🌹 Perempuan baik adalah yang bisa menjaga sikap, ketika sedang sendiri maupun jika sedang bersama dengan orang lain🌹
Jenar.
Sejak kecil ayah dan bunda selalu mengajarkan bagaimana adab seorang perempuan jawa dalam bersikap. Ayah berasal dari keluarga ningrat, meski sudah keturunan kesekian; akan tetapi masih melekatkan budaya jawa dalam kehidupan sehari-hari. Bunda yang dibesarkan di lingkungan pedesaan pun ingin anak-anaknya tumbuh sebagai mana anak orang jawa. Wong jowo ojo nganti ilang jawane (orang jawa jangan sampai hilang jawanya), begitu yang sering bunda katakan.

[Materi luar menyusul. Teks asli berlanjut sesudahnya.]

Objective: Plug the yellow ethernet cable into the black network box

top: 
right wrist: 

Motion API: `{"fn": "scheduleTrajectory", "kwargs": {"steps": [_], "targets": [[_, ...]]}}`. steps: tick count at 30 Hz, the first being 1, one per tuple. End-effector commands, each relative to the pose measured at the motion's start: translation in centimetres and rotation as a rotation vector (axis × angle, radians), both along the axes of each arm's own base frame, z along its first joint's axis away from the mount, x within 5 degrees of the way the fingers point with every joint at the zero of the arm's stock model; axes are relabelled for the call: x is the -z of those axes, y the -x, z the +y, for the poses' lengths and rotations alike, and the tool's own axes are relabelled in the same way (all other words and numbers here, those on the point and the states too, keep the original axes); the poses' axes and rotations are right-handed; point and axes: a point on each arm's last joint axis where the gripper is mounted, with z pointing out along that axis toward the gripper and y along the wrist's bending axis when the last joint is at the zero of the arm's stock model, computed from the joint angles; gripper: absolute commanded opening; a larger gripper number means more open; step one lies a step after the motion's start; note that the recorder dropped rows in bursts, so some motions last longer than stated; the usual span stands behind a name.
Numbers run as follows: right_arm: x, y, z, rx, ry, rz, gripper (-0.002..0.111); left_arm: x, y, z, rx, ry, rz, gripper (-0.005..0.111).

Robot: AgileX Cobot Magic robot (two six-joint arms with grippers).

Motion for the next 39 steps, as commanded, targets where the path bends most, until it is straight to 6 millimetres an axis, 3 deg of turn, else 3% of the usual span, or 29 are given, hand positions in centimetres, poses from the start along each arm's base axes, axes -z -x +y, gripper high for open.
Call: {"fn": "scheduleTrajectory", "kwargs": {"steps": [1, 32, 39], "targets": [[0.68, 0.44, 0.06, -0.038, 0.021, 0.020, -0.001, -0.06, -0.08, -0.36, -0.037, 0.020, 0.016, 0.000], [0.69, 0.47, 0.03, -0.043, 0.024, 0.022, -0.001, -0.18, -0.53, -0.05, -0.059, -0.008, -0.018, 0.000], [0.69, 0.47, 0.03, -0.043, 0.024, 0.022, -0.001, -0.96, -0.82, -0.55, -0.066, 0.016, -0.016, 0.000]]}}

Aku sudah terbiasa menjaga sikap di depan orang lain, terutama laki-laki. Seperti yang bunda dan ayah ajarkan, juga seperti yang kupelajari dulu di pesantren. Namun, tanpa sadar aku telah membuat sebuah kesalahan besar yang menjadikanku tampak seperti perempuan tidak beretika.
Seharusnya aku menolak dengan keras saat Pak Hara memberi tawaran tumpangan, tapi rasa tidak enak hati membuatku menyanggupi. Terlebih saat Pak Hara rela menunggu berjam-jam sampai aku selesai salat. Lagi-lagi membuatku merasa tidak enak hati. Maksud hati ingin membayar niat baiknya dengan mentraktir makan siang, tetap saja Pak Hara yang membayarnya. Katanya dia anti makan dibayari oleh perempuan, sok banget, ya? Timbang bayar makan tidak lebih dari 30 ribu saja, pake ribet. Lagi dan lagi, aku merasa tidak enak hati untuk menolak.

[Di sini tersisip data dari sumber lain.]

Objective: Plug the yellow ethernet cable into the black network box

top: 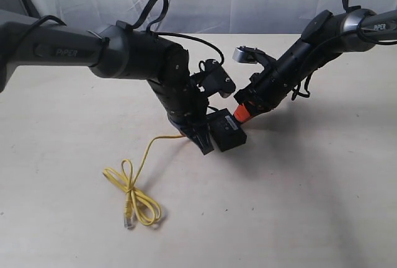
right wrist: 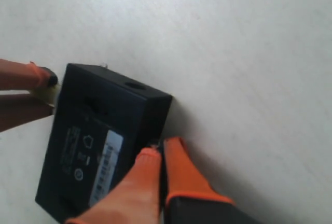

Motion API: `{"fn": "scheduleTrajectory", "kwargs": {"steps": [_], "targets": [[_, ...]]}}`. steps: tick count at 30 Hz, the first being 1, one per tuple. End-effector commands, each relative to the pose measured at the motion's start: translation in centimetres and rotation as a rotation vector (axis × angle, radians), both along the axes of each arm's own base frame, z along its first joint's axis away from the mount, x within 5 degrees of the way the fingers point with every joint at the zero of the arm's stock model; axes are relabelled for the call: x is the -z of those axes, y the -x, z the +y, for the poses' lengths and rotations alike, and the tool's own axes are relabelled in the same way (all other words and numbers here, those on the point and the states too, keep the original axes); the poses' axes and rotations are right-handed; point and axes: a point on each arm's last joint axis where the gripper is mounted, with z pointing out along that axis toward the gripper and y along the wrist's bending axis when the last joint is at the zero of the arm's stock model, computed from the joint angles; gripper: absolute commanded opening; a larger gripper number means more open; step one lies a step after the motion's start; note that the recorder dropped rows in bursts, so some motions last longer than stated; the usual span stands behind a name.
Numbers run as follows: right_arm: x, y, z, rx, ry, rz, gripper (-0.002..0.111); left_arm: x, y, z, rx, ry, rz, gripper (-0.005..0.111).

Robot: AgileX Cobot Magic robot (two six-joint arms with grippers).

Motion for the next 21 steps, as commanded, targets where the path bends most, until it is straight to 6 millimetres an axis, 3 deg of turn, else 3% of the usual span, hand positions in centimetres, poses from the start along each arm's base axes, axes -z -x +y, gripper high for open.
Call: {"fn": "scheduleTrajectory", "kwargs": {"steps": [1, 21], "targets": [[0.69, 0.45, 0.04, -0.040, 0.022, 0.021, -0.001, -0.46, -0.34, -0.63, -0.017, 0.038, -0.007, 0.000], [0.85, 0.47, 0.27, 0.007, 0.001, 0.063, -0.001, -0.79, -0.65, -1.17, -0.119, 0.137, -0.001, 0.000]]}}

Setelah makan lotek, Pak Hara mengantarku pulang. Aku tidak ingat pastinya kapan kantuk mulai menyerang hingga terlelap sepanjang perjalanan. Padahal sudah mengantisipasi dengan minum kopi pahit, tapi rasa kantuk masih saja tak tertahankan. Biasanya memang seperti itu kalau phobiaku datang. Karena terlalu banyak mengeluarkan tenaga untuk mengatasi rasa takut dan panik, badanku menjadi sangat lemas. Ditambah perut kenyang setelah makan lotek, mendukung rasa nyaman untuk tidur.
Aku bangun karena mendengar suara bising dari luar. Hari sudah siang, nampak dari terang dan panasnya sinar matahari yang masuk dari jendela. Mataku menyipit, melihat jam dinding yang memantulkan silau cahaya matahari. Pukul 10.04 pantas suara bising sekali dari luar, pasti berasal dari orang-orang yang melakukan pekerjaan renovasi.

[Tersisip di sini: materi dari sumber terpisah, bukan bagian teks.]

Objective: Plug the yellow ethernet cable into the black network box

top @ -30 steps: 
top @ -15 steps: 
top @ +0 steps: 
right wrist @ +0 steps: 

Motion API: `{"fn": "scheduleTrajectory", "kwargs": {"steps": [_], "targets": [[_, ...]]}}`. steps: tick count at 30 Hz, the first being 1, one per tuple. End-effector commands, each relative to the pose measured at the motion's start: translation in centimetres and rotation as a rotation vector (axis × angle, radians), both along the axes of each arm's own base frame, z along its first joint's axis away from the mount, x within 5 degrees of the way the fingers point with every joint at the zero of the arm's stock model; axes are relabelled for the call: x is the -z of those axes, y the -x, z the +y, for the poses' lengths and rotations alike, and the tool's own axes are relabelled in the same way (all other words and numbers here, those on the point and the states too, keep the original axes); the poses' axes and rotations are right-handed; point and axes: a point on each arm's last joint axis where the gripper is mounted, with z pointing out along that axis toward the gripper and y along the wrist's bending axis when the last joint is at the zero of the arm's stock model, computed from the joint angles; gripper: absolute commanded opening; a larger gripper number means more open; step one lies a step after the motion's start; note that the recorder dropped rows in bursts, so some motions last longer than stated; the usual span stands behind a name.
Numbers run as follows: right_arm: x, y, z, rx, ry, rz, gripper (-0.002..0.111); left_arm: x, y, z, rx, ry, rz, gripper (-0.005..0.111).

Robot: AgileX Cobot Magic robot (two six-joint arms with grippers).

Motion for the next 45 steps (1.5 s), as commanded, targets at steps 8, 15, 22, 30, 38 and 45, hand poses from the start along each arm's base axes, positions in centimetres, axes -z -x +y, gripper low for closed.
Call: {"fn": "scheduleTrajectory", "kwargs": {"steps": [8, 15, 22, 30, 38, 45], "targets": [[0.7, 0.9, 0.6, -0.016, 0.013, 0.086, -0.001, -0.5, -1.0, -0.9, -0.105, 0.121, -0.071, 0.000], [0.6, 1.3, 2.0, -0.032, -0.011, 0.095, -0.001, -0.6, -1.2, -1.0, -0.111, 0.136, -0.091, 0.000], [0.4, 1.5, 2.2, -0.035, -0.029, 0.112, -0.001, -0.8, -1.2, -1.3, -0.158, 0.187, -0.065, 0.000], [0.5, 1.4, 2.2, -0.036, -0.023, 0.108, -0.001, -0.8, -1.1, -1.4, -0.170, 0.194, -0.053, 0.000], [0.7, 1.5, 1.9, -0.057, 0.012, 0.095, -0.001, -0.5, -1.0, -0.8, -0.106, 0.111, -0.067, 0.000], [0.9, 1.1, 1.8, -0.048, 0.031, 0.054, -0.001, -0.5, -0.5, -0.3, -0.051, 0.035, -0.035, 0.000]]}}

Kupindai diri sendiri, masih mengenakan baju yang sama dengan kemarin. Pantas badan terasa lengket dan gerah. Kuangkat kedua tangan, menggeliat hingga otot-otot terasa meregang.
“Sugeng siang, Ndoro putri! (Selamat siang, Tuan putri!)” Mbak Sayumi masuk ke kamar dengan membawa segelas air putih hangat. Nada suara pada ucapan selanjutnya, berhasil membuatku malu, “cah prawan yahmene lagi tangi, ora isin karo babon sing wis sobo kebon?” (Anak gadis jam segini baru bangun, apa tidak malu sama induk ayam yang sudah mencari makan di kebun?)
“Mbak Sayumi nggak bangunin saya, sih. Jadi terlewat salat subuh, kan?” gerutuku sambil melepas jilbab dan handsock.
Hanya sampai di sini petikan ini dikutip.